Ellowaine nodded sourly. 'It always comes back to Rebaine, doesn't it? I think I'd willingly put up with everything that's happened if I could just get my hands on him for a few minutes in exchange.'

Losalis nodded noncommittally, and for a few moments they lost themselves in drink.

'Did you know,' she said softly, 'that I've lost half my men in the last four years? Not on the battlefield, I mean they just left. Loyal as they've always been, they wouldn't stick with a commander who couldn't find them work, and I can't blame them.'

The larger mercenary leaned back, ignoring his chair's desperate creaks of protest. He had, indeed, known Ellowaine a long time-and he knew what she was asking, even indirectly, and how hard it must be for her.
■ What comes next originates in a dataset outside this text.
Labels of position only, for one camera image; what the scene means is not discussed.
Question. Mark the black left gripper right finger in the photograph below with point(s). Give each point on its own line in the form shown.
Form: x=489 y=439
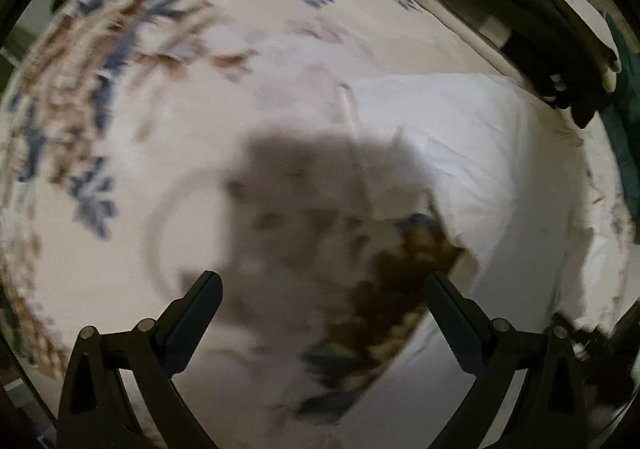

'I can take them,' he said with a surprising gentleness. 'Not all at once-I don't think I can convince the baron I need that many new swords. But it'll provide work for some, and the rest are welcome to join my company when we start looking for our next contract.'

For the first time in years, Ellowaine smiled and meant it. 'Thank you, Losalis.' At least now I'm only failing myself, not them.

'There might be something else I can offer you,' he said, as though reading her thoughts or her future in the swirling suds of his tankard. 'Nothing I'm positive about, mind you, just some whispers through the usual channels. Someone's putting an operation together, they're looking for Imphallian mercenaries, and I don't think they're likely to care that you were part of Rebaine's campaign.'

Ellowaine tilted her head. 'Imphallian mercenaries?'

'Yeah, you'd need to do a bit of traveling. How do you feel about the kingdom of Cephira?'

'If they pay, I'll feel any damn way about them they want.'

It was, distressingly, the throbbing in her skull that convinced her she was alive. For long moments she didn't move, even to open her eyes. Mentally she ran through weapons drills and strategic puzzles, carefully examined a few randomly chosen memories, even took the time for some quick addition and multiplication. She found herself a bit slow, occasionally not as accurate as she'd have liked, but eventually the proper answers and images swam to the fore through the churning tide of pain.